(2010) found symmetrical interactions between temporal and spatial judgments in monkeys, so see more clearly more work is needed on this
issue. Symmetrical or not, the spatial and temporal domains clearly interact in perceptual decisions in both humans and monkeys. Although both imaging and psychophysical studies have suggested a domain-general representation of magnitude, a different organizational principle has emerged from the present findings. We found domain-specific perceptual processing at the single-cell level, with the intermixing of these neurons leading to domain generality at the regional level (Genovesio et al., 2011).
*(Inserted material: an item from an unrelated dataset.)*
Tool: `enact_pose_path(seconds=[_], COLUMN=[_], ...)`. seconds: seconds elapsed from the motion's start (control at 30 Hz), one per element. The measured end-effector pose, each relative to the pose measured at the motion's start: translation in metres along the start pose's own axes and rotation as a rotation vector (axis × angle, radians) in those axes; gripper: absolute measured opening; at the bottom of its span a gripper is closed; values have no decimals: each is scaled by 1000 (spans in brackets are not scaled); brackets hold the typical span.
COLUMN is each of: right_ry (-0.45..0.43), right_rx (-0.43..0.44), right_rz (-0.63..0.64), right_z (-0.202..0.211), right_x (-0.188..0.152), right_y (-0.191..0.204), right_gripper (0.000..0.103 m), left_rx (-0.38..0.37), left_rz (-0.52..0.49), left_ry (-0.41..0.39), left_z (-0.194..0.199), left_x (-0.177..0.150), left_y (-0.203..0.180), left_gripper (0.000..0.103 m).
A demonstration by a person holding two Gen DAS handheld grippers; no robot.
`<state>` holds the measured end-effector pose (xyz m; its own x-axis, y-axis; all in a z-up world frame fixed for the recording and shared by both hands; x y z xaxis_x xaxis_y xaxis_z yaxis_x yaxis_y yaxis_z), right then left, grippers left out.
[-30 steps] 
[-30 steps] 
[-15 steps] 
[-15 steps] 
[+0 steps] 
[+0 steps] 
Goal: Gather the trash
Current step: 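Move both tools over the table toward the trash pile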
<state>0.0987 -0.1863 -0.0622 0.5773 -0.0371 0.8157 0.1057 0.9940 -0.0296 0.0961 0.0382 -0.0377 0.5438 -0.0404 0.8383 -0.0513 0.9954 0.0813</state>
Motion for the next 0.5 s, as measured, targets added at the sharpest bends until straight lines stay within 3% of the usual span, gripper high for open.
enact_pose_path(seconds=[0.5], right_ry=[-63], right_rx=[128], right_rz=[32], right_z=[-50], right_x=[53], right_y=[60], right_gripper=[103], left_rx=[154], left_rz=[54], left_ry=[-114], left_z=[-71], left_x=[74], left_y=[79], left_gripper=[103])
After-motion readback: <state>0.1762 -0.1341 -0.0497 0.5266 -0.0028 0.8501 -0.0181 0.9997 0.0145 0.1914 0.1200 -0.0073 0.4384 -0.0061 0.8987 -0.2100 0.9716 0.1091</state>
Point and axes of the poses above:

The finding of cell-level domain specificity in the caudal and dorsolateral PF cortex does not rule out the possibility of domain-general mechanisms elsewhere in the brain or in tasks that require magnitude judgments across domains. However, in the parts of PF sampled and in the present tasks, we found no coding of abstract magnitude in individual neurons. The finding of domain specificity at the single-cell level is consistent with the imaging findings, which describe activations
in voxels comprising thousands of synapses and neurons. VX770 Nearby domain-specific cells would probably create a domain-general signal at the voxel level, and domain-general coding of goals could also contribute to the imaging results. So our findings do not conflict with imaging results, but they seem to clash with the psychophysical findings showing perceptual interactions between the spatial and temporal domains. Perhaps the cells that encode nonspatial goals can help resolve this apparent discrepancy. These domain-general neurons
are intermixed with cells that encode relative magnitude in each domain: spatial and temporal. Goal representations have been reported previously in the PF cortex, where they have been linked to the concept of prospective coding (Kusunoki et al., 2009, Rainer et al., 1999 and Saito et al., 2005). The terminology of Schall (2001) might prove helpful here. He distinguished between decisions, which involve the analysis of sensory inputs for Ketanserin perception, and choices among goals or actions. Our findings suggest that the psychophysical interaction across cognitive domains occurs at the level of goal choices, not at the level of perceptual decisions. The cell population that encodes response goals could serve as a shared resource that generates interference. Domain specificity at the level of perceptual decisions and domain generality at the level of goal choices could account for the neuronal, imaging, and behavioral data. Our results also bear on theories of the PF cortex that appeal to a global workspace, domain generality, or multiple cognitive demands (Baars et al., 2003, Duncan, 2010 and Wilson et al., 2010).